Not Quite Media Thursday: Iago

OK, so it’s been a while (this crud that’s been going around has been brutal: Lisa still hasn’t returned to work… pneumonia layered on top of the crud; mine’s lasted for far too long for my liking; grandma’s not doing great…luckily, Jack’s been–knock on wood–spared thus far). But enough with excuses. It’s media Thursday, when I usually try to discuss a Shakespeare-related piece of media.

But not today. Today, I want to knock around out loud, an idea that been percolating since about midway through our run of Othello (which went well btw)…

Othello’s a long play. Duh. Seventh most in the Canon.

And honestly, it usually plays longer. That first act is all domino-setting, with not much driving the plot. Act Three, Scene Three, the pivotal duping scene is a behemoth. And Act Four, Scene One gets drawn out by the epilepsy. And that last scene is a fairly drawn-out affair as well. There are only 15 scenes in the play which makes it feel longer (compared to Antony and Cleopatra’s screenplay-like 43 scenes).

So my idea is to cut the play. Pretty much jettison the Venice section (Act One). But how then to get us the domino setting? Well, this is where the idea gets a little crazy.

I see Iago as one of the top three villains in Shakespeare: him, Richard III, and Edmund the malicious in Lear. These are all bad, bad men. All three are puppet-masters, virtually becoming the playwright, and the first two verbally dominate the plays they manage. What ties them is not merely their villainy, but their openness about it. They make the audience a part of their thinking process, and almost-but-not-quite collaborator.

So my idea is this: cut much of the first act, saving only the major soliloquies by Iago. By rearranging the text, and supplementing it with some of what he tells both Roderigo and Othello, I think you could create a “winter of our discontent”-like opening to the play. I might even have Iago bring out Othello for part of his speech on how he wooed Desdemona (“her father loved me”), before Iago finishes his setting of the dominoes, and the play kicks off in Cyprus as we await the landing of the Moor.

We’re not in Venice anymore, Toto.

If you’re thinking: But Bill, that takes away from the focus on the Moor…well, then I’d respond with: while the Moor does have more speeches than Iago (by a whopping two: 274 v 272), Iago has more lines in the play by more than 200 (1097 v 888). He has the longest speech. He has more speeches longer than 10 lines. Like I’ve said before, Othello may be your tragic hero of the piece, but I think Iago is the protagonist (I mean, after all, he’s working toward something…Othello begins the play having already achieved his goal).
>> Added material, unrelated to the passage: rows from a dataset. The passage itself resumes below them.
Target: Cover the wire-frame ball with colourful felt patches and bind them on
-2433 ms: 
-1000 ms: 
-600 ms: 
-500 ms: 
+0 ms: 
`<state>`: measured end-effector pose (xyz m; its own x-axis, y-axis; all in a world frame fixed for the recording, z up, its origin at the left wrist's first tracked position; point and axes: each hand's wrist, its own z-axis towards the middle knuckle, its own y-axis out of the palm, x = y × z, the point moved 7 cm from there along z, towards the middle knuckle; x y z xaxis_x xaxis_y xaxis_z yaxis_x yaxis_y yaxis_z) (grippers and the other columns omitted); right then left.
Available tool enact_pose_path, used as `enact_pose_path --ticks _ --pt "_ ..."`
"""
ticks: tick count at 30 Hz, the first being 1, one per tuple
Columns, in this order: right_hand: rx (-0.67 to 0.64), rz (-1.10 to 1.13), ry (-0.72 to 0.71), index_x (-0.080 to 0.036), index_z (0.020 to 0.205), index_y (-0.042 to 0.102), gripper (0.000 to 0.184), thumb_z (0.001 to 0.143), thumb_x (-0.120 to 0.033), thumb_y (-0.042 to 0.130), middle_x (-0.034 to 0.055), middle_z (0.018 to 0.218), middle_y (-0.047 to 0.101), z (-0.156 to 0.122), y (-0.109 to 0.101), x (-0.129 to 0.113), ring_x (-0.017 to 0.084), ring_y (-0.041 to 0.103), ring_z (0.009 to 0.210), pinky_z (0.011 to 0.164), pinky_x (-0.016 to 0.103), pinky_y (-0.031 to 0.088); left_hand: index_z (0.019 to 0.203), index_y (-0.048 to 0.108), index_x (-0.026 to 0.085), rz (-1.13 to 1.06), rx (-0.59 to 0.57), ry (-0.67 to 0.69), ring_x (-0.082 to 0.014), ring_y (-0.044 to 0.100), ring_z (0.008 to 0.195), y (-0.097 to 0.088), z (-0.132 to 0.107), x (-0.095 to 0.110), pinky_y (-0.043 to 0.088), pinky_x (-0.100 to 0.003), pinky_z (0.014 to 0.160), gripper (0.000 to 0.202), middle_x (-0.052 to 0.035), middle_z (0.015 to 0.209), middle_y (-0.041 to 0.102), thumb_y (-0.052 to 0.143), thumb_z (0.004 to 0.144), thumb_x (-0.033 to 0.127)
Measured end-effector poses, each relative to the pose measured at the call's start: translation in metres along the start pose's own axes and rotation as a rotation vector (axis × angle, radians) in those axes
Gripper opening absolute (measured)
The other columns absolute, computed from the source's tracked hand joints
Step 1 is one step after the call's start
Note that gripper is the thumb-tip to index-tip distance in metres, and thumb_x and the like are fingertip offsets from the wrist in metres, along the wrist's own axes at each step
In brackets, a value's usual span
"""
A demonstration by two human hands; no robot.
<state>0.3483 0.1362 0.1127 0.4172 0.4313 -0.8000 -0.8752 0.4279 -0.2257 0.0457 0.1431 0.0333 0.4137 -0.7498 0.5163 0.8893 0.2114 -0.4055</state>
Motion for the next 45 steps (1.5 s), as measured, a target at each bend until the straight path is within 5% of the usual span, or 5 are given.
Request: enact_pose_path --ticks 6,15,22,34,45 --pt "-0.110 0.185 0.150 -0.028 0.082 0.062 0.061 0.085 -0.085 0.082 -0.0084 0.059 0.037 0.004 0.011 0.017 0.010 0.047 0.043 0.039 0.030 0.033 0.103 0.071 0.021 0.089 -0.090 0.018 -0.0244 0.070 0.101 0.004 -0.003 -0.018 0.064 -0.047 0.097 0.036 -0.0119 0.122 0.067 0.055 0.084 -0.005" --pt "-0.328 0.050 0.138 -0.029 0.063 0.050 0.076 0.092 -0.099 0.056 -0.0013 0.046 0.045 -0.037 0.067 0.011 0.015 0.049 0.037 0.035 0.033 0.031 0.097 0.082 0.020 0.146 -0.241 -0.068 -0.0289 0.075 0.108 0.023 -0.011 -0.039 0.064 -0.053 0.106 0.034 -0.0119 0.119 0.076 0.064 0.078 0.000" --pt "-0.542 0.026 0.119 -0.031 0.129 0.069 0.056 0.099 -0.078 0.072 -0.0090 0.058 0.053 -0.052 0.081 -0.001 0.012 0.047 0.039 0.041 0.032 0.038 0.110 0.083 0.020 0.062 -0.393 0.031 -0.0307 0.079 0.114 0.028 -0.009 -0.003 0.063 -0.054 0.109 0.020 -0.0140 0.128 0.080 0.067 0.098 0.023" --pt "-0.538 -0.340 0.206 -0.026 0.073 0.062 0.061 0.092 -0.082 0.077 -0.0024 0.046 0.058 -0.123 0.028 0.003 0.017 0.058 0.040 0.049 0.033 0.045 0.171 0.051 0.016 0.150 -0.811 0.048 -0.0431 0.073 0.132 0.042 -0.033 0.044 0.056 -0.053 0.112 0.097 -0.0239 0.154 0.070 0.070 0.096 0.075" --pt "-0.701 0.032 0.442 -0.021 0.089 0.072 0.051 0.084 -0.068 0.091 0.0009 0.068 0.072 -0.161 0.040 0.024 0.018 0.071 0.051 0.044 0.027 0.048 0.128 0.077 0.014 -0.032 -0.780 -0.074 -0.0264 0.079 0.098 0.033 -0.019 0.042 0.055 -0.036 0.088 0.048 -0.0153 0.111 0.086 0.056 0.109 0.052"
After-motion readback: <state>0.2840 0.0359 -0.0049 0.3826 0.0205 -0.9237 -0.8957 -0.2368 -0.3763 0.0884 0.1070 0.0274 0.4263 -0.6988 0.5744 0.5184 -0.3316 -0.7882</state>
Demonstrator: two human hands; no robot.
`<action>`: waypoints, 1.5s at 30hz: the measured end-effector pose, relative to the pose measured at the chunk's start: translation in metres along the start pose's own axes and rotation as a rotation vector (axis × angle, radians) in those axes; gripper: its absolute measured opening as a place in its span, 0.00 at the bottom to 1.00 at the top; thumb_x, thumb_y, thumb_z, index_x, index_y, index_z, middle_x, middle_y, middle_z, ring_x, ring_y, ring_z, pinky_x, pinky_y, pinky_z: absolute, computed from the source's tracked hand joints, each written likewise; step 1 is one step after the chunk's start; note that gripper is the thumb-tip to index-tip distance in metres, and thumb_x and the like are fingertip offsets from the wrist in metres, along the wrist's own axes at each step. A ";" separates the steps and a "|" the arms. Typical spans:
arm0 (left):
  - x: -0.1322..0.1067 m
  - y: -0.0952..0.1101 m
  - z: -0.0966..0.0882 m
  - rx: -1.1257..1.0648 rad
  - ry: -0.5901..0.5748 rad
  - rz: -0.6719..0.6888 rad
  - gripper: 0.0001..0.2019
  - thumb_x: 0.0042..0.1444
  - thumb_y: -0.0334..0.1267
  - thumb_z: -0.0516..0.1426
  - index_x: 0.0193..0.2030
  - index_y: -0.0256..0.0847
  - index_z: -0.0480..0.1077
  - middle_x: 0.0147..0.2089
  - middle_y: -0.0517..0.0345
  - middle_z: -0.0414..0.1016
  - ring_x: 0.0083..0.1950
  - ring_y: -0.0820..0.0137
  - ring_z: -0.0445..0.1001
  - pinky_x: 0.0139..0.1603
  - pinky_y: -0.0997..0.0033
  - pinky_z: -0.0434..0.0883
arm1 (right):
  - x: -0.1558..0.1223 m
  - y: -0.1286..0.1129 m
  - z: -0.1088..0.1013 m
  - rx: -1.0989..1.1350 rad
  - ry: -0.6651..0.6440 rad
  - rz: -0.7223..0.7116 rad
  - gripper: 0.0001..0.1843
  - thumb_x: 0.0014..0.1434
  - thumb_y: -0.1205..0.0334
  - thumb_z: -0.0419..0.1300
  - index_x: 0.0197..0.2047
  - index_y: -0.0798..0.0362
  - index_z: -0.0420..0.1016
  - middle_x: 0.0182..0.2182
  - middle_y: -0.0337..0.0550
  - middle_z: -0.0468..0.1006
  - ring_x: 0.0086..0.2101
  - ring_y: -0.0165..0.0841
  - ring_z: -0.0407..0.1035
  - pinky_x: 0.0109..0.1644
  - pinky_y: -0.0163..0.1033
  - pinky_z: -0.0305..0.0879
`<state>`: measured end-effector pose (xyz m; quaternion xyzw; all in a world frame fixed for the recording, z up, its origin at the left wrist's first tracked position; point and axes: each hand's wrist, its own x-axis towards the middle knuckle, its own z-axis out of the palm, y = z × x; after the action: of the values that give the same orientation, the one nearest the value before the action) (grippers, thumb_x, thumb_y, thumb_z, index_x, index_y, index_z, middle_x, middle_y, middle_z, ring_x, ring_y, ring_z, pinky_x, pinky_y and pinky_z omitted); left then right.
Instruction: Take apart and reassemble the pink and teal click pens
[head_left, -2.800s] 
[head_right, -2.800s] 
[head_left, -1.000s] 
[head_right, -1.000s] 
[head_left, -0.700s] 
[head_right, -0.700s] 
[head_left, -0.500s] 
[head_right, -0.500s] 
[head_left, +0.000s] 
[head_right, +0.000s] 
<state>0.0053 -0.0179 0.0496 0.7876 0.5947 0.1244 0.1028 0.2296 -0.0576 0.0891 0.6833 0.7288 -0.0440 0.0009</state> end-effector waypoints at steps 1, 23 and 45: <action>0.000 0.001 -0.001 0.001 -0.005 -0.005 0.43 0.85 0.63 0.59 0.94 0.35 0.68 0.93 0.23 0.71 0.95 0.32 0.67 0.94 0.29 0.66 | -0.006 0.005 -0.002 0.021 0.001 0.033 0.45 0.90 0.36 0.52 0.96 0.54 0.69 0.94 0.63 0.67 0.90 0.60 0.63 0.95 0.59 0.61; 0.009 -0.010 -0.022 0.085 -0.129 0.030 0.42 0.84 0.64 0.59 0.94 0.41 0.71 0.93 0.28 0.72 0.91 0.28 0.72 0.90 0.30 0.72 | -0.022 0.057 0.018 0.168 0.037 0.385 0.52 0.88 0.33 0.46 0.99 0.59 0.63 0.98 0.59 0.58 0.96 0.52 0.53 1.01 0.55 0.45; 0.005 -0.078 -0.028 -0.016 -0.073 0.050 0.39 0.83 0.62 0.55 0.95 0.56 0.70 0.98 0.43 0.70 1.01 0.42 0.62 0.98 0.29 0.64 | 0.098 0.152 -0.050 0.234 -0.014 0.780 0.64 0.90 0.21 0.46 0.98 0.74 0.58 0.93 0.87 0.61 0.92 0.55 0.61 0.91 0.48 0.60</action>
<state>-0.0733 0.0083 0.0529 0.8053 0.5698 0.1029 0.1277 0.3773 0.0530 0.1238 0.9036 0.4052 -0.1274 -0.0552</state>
This edit of the play takes that protagonist concept and puts it front and center.

We’re not in Venice anymore. And the name of this adaptation is

Iago.

I want to work on this script so badly. But there’s so much work to be done: Venus and Adonis needs finishing, I’m in a new play (non-Shakespearean, can you believe it?), I’m putting the final touches on my Shakespeare/Westworld presentation for the Popular Culture Association conference in Indianapolis later this month, and I’m working into shape the Shakespeare for Actors course that I’ll be delivering next month. And I’m in my final third of my Masters program. And I occasionally work on my chainmail.

But, someday, I’m going to make that edit. I’m going to get a staged reading of that edit. And then if that works, I want to direct that edit.